With respect to the Debt Securities, when (a) the terms of the applicable Debt Securities and of their issuance and sale have been duly established in conformity with the Indenture and any supplement thereto, (b) the Indenture and any supplement thereto to be entered into in connection with the issuance of such Debt Securities have been duly authorized, executed, and delivered by the Partnership and an eligible trustee, (c) such Debt Securities have been duly authorized, executed, authenticated, issued, and


America First Multifamily Investors, L.P.

November 23, 2022

Page 3

 

 

delivered in accordance with the Indenture and any supplement thereto, and (d) such Debt Securities have been issued and delivered in the manner contemplated by the Registration Statement, the Base Prospectus, and the applicable prospectus supplement, if any, and in accordance with the terms of the applicable definitive purchase, underwriting, or similar agreement approved by the Partnership upon payment of the consideration therefor provided for therein, the Debt Securities so issued will constitute the legally valid and binding obligations of the Partnership, enforceable against the Partnership in accordance with their terms.

 

Insofar as the opinions expressed above relate to the validity, binding effect, or enforceability of any agreement or obligation of the Partnership, such opinions are subject to applicable bankruptcy, reorganization, insolvency, receivership, conservatorship, moratorium, fraudulent conveyance, or other similar laws affecting the rights of creditors now or hereafter in effect, and to equitable principles that may limit the right to specific enforcement of remedies and to the application of principles of public policy.

 

We express no opinion herein other than as expressly stated above.  The opinions set forth herein are expressed as of the date hereof, and we disclaim any undertaking to advise the Partnership or any other party of any subsequent changes to the matters stated, represented, or assumed herein or any subsequent changes in applicable law.

 

The opinions set forth above are limited in all respects to matters of the laws of the State of New York, the DRULPA, and the federal laws of the United States of America, in each case as in effect on the date hereof. We express no opinion as to the effect of the laws of any other jurisdiction.

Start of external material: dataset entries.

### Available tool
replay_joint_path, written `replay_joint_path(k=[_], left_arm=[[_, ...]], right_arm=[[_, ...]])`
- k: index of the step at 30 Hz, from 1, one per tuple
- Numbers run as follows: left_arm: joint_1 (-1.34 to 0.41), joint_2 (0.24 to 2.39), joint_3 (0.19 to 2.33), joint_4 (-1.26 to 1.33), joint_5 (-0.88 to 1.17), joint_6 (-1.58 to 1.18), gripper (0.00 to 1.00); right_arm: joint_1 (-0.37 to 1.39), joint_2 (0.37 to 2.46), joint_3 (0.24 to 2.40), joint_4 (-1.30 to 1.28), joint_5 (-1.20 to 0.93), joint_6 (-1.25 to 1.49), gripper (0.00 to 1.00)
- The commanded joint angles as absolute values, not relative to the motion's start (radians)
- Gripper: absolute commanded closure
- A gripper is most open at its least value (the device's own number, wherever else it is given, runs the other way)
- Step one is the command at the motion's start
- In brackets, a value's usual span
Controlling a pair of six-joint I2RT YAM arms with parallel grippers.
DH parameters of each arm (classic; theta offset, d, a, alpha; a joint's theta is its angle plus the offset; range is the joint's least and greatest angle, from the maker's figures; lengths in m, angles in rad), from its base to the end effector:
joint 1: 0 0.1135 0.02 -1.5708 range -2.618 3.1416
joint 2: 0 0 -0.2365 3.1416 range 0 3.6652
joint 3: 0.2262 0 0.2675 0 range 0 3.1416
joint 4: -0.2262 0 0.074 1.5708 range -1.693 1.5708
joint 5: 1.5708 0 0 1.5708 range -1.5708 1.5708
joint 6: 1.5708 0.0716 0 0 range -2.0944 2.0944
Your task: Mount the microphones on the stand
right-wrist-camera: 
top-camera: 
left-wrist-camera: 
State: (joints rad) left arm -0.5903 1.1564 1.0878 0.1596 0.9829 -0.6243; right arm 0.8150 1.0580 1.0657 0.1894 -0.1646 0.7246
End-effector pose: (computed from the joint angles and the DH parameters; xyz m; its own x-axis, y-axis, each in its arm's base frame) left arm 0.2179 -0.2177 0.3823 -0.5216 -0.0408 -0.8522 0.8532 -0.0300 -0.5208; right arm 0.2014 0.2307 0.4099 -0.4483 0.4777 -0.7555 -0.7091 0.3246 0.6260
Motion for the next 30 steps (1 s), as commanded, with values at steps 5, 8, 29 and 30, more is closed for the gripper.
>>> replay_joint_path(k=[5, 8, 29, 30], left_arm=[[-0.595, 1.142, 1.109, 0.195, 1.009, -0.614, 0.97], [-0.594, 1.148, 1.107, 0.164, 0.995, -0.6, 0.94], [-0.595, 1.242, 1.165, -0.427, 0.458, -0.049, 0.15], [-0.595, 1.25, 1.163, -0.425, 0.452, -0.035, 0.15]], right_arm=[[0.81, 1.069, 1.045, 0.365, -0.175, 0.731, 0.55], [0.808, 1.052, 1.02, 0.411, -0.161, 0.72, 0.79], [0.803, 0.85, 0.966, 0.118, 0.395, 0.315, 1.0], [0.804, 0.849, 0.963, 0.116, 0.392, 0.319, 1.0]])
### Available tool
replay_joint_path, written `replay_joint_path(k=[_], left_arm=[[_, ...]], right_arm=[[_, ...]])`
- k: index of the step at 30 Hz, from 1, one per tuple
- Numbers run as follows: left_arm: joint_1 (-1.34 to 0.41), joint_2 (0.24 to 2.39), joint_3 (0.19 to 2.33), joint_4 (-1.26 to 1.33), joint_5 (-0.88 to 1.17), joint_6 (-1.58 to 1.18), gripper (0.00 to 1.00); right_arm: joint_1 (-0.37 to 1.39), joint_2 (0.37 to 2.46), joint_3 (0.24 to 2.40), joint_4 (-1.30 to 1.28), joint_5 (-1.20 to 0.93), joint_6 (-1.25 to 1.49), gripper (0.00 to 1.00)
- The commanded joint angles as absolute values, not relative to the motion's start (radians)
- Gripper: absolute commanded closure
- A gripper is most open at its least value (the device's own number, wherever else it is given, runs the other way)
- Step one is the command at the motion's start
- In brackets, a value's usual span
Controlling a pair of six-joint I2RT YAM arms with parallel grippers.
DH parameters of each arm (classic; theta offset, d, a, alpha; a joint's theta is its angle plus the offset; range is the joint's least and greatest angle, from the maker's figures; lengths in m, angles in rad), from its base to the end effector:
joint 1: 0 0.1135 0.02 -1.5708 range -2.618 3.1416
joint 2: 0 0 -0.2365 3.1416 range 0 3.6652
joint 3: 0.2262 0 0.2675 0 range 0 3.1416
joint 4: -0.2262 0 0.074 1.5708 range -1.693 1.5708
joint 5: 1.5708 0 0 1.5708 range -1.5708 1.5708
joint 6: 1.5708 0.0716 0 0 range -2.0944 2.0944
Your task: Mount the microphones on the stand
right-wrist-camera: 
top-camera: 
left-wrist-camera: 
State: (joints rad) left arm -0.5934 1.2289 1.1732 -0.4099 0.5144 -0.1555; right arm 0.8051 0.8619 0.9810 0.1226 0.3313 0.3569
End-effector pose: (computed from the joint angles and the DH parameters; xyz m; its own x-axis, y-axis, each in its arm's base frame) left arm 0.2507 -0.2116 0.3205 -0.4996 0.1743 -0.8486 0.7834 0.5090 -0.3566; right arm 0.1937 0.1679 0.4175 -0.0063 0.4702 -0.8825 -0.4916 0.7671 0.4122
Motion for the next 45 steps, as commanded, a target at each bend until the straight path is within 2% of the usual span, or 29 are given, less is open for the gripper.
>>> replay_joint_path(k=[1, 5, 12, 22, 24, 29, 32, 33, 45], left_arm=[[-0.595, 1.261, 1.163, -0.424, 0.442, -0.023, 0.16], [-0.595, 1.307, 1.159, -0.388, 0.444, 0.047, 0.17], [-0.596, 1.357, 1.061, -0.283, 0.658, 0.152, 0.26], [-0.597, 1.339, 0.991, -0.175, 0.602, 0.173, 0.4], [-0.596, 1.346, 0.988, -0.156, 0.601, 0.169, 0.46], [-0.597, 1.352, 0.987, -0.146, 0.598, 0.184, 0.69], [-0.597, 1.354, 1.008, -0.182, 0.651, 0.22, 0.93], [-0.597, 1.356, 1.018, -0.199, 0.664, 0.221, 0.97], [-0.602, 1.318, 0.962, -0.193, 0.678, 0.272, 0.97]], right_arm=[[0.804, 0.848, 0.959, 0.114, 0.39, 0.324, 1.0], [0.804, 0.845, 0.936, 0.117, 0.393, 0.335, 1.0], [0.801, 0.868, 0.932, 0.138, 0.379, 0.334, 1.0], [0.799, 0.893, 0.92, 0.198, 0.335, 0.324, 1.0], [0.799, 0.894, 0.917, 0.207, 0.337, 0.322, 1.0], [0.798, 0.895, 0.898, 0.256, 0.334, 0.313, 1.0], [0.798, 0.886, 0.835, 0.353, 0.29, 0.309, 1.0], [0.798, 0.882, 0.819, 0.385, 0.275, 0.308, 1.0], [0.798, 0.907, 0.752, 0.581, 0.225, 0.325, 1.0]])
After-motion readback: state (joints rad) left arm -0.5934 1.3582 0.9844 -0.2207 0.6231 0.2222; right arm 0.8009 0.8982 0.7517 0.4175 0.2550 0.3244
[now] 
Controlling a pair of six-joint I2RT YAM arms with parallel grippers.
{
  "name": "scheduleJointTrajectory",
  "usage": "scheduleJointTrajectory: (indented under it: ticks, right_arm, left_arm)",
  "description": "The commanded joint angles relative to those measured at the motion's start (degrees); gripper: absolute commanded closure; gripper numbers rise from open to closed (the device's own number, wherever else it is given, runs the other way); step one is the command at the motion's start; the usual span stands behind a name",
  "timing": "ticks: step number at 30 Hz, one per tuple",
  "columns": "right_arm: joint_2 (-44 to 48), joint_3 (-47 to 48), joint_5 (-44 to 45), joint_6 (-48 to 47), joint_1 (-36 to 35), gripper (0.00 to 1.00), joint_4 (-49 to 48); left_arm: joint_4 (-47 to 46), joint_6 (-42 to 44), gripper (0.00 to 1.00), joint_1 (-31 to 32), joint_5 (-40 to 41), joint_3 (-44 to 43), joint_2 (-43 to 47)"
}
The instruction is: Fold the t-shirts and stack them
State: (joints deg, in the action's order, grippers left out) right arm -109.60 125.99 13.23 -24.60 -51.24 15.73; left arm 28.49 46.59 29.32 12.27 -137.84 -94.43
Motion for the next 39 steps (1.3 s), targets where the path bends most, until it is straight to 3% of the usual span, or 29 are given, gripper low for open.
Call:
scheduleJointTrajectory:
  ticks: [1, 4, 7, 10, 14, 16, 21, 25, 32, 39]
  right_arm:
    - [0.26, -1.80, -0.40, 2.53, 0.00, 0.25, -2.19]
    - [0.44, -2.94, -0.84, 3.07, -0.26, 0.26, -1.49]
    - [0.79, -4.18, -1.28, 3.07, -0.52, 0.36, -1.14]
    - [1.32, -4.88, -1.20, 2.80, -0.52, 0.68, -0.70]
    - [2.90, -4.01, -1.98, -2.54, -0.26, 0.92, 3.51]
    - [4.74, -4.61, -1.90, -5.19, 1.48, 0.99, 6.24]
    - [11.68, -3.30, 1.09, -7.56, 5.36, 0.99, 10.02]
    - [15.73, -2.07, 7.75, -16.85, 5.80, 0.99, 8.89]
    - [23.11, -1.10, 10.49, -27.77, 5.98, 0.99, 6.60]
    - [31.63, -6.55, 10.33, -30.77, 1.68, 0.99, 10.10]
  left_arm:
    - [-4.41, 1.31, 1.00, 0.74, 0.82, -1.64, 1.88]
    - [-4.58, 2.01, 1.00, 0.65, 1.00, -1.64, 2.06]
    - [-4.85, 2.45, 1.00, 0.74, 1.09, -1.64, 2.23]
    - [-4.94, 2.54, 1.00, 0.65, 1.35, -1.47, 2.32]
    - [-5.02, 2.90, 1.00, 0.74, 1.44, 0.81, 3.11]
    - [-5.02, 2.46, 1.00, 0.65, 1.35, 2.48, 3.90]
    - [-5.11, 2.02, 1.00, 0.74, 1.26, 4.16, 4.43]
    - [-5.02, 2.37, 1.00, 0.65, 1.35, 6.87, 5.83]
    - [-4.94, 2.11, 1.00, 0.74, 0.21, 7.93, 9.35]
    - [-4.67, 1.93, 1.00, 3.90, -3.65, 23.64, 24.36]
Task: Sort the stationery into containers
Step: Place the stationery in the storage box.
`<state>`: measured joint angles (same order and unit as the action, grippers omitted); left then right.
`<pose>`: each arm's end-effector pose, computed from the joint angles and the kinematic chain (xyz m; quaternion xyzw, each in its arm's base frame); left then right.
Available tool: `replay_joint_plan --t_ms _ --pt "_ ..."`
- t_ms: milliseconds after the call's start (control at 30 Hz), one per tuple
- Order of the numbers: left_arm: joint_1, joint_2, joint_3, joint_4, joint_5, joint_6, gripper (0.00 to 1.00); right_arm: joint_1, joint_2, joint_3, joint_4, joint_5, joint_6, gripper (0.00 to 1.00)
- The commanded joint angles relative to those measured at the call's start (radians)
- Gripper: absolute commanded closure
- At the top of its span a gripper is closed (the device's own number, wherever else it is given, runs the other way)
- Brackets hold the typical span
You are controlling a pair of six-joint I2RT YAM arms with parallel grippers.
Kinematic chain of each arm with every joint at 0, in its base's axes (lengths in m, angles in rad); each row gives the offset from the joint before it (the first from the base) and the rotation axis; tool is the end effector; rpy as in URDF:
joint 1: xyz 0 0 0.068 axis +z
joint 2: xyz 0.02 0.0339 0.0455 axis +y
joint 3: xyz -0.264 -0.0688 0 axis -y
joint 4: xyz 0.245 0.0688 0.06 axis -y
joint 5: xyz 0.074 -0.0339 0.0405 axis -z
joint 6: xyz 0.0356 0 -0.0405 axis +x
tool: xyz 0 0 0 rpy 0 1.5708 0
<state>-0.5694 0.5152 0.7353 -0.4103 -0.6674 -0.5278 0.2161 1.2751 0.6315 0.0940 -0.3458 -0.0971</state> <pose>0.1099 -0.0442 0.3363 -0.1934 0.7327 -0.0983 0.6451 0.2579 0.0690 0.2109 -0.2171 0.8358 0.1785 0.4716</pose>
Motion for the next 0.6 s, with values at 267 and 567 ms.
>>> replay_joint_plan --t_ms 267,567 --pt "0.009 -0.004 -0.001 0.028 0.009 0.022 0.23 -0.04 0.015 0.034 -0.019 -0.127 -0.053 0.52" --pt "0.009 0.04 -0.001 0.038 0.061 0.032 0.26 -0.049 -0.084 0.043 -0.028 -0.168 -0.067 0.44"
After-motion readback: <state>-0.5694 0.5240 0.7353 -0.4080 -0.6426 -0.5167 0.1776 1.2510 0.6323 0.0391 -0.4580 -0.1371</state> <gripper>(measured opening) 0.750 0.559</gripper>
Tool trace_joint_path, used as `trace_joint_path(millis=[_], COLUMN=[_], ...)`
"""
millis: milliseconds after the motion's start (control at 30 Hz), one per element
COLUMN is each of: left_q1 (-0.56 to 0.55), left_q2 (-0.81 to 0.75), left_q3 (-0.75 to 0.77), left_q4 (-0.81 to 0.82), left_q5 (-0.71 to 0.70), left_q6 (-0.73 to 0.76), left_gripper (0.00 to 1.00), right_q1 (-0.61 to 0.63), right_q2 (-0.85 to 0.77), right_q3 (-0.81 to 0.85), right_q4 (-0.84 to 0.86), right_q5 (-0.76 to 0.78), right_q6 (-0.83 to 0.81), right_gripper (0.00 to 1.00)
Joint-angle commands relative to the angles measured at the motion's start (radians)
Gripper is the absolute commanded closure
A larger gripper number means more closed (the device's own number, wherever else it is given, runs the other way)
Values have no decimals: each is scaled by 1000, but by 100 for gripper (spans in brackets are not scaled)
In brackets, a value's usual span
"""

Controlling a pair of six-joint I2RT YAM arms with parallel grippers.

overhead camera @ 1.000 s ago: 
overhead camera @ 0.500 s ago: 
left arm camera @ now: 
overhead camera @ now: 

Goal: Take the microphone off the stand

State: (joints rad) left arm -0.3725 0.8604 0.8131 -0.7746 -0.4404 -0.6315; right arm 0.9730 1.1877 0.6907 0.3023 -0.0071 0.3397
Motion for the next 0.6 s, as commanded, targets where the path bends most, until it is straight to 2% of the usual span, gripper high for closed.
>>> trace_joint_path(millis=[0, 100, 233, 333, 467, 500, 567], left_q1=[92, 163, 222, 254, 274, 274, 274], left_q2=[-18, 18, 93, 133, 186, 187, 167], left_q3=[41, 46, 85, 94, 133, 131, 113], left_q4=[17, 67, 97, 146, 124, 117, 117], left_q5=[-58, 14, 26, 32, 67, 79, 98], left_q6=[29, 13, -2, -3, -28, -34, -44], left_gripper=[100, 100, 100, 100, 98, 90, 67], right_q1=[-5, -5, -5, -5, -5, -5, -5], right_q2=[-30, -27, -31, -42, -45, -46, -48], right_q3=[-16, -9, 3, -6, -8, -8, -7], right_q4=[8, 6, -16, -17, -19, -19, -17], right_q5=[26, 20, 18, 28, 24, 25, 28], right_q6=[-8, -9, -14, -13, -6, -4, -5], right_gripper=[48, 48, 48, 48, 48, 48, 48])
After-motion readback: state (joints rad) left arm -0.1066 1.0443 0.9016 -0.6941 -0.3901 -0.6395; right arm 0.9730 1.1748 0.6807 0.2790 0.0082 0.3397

We hereby consent to the filing of this opinion as Exhibit 5.1 to the Registration Statement and to the reference to us under the heading “Legal Matters” in the Prospectus that is a part of the Registration Statement.  However, in giving such consent, we do not thereby admit that we are in the category of persons whose consent is required under Section 7 of the Securities Act or the rules and regulations of the Commission thereunder.